As far as I understand the guidelines, it is basically valid, but it's better to use HTML entities.

From the HTML 4 reference:

You should also escape & within attribute values since entity references are allowed within cdata attribute values. In addition, you should escape > as > to avoid problems with older user agents that incorrectly perceive this as the end of a tag when coming across this character in quoted attribute values.

From the HTML 5 reference:

Except where otherwise specified, attributes on HTML elements may have any string value, including the empty string. Except where explicitly stated, there is no restriction on what text can be specified in such attributes.

So the best thing to do, as @tdammers already says, is to escape these characters (quoting the W3C reference)

  • &amp; to represent the & sign.
  • &lt; to represent the < sign.
  • &gt; to represent the > sign.
  • &quot; to represent the " mark.

and decoding them from their entity values if they are to be used as HTML.


Providing you're serving it as text/html, then yes it's valid.
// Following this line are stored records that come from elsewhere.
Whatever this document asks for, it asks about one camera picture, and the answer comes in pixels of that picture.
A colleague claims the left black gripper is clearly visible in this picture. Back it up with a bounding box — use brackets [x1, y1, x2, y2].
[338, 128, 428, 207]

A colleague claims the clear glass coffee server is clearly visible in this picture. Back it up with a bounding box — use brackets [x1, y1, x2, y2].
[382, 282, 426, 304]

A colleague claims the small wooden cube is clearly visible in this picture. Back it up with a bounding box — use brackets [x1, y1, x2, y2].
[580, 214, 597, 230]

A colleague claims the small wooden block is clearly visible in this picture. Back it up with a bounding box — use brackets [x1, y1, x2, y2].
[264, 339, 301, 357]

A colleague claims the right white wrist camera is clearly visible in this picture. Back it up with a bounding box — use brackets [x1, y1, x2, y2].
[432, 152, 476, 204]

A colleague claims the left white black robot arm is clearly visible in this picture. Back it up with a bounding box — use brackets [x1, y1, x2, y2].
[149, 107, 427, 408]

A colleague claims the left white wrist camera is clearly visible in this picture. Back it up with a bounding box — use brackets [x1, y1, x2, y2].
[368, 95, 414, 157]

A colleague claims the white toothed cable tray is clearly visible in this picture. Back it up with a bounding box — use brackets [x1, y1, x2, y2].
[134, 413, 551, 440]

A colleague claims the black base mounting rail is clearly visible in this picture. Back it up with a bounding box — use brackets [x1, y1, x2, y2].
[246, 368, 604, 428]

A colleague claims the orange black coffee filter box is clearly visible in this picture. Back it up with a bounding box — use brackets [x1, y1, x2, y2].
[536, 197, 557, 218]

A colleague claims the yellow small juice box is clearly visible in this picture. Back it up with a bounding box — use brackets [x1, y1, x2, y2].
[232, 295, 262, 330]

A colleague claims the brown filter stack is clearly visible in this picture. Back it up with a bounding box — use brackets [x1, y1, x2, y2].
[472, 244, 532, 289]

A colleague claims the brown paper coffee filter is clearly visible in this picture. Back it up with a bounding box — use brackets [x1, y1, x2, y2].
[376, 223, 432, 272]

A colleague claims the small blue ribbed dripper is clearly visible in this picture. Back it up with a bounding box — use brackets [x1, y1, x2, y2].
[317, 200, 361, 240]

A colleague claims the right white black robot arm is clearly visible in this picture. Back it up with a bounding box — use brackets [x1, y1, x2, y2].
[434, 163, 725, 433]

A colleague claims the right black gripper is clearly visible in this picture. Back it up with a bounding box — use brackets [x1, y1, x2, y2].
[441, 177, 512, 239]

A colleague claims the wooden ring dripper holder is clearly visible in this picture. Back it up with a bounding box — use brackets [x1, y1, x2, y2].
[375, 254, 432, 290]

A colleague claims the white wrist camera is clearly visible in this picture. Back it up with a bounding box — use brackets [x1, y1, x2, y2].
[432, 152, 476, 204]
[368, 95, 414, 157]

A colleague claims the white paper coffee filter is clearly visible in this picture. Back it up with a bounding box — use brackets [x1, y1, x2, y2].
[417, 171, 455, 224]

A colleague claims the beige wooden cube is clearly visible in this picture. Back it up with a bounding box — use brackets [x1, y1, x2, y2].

Note that not only is it possible to include markup inside attributes, but the HTML5 srcdoc attribute on the iframe element positively encourages it. The HTML5 draft says:

In the HTML syntax, authors need only remember to use U+0022 QUOTATION MARK characters (") to wrap the attribute contents and then to escape all U+0022 QUOTATION MARK (") and U+0026 AMPERSAND (&) characters, ....

Note, that when served with an XML content type (e.g. application/xhtml+xml), it is not valid, or even well-formed.


I'd say yes, as in it's still valid HTML5. Older browsers (which ones?) may not parse correctly.

Section 3.2.4.1 Attributes of the current HTML5 draft says this:

Except where otherwise specified, attributes on HTML elements may have any string value, including the empty string. Except where explicitly stated, there is no restriction on what text can be specified in such attributes.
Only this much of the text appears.